# [Action item]
Transcribe the data below verbatim from the line with "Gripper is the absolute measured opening" to the line with "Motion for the". Include both of those lines.

# [Dataset section]

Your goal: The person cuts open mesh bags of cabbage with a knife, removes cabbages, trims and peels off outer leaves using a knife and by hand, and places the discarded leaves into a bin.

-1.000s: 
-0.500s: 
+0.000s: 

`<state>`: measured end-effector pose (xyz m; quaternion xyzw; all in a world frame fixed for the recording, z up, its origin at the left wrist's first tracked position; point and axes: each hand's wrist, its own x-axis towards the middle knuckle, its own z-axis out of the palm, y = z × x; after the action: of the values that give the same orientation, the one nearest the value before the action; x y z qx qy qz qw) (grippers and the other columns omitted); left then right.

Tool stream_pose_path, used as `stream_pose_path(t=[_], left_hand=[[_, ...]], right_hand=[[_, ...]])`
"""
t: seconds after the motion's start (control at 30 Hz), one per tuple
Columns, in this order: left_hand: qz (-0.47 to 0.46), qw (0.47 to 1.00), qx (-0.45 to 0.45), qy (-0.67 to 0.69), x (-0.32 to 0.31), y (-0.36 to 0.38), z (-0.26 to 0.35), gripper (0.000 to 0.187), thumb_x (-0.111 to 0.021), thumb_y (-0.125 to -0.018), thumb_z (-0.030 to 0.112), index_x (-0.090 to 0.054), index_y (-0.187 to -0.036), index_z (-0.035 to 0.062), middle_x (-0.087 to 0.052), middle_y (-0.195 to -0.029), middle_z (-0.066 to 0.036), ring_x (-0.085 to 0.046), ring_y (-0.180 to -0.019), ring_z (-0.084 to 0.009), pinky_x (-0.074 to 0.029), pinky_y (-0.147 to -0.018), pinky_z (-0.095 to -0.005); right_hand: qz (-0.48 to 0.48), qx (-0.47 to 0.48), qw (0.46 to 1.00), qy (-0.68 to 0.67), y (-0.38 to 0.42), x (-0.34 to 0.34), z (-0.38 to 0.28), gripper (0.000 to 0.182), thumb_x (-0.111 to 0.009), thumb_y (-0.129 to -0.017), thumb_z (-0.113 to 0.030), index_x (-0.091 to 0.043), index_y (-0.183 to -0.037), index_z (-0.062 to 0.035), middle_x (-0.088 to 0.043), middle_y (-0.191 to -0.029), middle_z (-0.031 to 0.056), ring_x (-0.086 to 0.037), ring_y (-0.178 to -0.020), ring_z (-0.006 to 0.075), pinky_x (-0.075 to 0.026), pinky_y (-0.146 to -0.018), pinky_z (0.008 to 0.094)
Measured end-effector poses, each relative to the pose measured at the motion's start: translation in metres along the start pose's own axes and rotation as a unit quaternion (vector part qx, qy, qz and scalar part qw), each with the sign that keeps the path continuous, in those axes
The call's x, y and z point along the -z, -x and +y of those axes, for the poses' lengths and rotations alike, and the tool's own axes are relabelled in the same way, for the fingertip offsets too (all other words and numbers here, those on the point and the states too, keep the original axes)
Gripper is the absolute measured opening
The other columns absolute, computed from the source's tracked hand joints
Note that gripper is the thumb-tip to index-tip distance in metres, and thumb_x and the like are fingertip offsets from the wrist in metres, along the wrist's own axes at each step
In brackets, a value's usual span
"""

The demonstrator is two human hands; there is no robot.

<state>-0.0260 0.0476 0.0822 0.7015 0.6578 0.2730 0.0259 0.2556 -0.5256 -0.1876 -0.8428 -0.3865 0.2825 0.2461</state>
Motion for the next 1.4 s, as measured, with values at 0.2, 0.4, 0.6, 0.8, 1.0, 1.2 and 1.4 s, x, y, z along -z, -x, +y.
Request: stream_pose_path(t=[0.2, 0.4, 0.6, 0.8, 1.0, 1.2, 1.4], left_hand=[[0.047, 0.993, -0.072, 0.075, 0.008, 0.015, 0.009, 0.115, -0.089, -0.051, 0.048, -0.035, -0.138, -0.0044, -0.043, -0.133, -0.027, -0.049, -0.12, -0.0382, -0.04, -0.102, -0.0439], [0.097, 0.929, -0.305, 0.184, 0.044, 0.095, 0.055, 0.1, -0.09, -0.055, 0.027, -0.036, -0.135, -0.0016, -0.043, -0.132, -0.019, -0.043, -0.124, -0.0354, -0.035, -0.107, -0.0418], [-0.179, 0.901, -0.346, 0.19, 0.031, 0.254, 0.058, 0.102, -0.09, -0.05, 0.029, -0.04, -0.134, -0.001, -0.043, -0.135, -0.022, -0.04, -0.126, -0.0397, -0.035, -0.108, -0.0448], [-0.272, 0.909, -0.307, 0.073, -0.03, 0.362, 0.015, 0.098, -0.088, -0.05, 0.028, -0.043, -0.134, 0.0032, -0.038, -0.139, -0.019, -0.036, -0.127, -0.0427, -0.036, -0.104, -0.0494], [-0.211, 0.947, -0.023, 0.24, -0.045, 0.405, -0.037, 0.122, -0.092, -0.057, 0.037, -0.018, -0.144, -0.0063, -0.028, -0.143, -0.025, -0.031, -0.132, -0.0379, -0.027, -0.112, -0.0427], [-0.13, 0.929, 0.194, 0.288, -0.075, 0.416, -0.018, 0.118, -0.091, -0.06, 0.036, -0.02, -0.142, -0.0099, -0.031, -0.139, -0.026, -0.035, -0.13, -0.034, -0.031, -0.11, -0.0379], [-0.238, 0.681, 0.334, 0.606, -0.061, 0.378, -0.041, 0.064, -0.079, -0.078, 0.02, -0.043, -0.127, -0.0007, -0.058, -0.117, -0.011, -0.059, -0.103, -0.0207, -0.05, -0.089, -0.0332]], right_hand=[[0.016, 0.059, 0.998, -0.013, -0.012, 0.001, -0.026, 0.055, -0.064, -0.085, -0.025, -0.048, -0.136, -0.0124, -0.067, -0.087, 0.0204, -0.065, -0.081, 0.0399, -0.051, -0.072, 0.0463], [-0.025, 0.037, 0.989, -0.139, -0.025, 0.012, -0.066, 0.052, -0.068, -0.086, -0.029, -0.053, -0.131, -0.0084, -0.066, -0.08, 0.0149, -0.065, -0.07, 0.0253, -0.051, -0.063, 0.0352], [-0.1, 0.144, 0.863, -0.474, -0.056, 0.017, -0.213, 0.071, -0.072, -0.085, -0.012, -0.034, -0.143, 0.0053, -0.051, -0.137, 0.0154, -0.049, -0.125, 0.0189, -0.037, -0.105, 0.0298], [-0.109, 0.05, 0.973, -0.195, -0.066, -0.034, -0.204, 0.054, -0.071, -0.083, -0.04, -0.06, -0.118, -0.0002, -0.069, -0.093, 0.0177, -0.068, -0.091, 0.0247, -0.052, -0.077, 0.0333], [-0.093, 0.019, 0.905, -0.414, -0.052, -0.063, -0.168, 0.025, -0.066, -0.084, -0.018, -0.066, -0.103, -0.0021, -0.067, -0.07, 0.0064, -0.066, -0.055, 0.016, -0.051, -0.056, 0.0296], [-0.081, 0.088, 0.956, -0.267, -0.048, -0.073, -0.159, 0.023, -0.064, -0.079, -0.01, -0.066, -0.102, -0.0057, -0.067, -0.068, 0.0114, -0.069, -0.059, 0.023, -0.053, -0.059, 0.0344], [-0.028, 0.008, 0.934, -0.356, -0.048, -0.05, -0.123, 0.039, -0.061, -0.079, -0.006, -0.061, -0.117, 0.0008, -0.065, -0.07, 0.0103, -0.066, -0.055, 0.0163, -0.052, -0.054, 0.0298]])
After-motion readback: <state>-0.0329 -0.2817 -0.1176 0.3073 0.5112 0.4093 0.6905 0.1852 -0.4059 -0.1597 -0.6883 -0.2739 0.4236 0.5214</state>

# [Exercise answer]
Gripper is the absolute measured opening
The other columns absolute, computed from the source's tracked hand joints
Note that gripper is the thumb-tip to index-tip distance in metres, and thumb_x and the like are fingertip offsets from the wrist in metres, along the wrist's own axes at each step
In brackets, a value's usual span
"""

The demonstrator is two human hands; there is no robot.

<state>-0.0260 0.0476 0.0822 0.7015 0.6578 0.2730 0.0259 0.2556 -0.5256 -0.1876 -0.8428 -0.3865 0.2825 0.2461</state>
Motion for the next 1.4 s, as measured, with values at 0.2, 0.4, 0.6, 0.8, 1.0, 1.2 and 1.4 s, x, y, z along -z, -x, +y.

No more is needed to finish this exercise.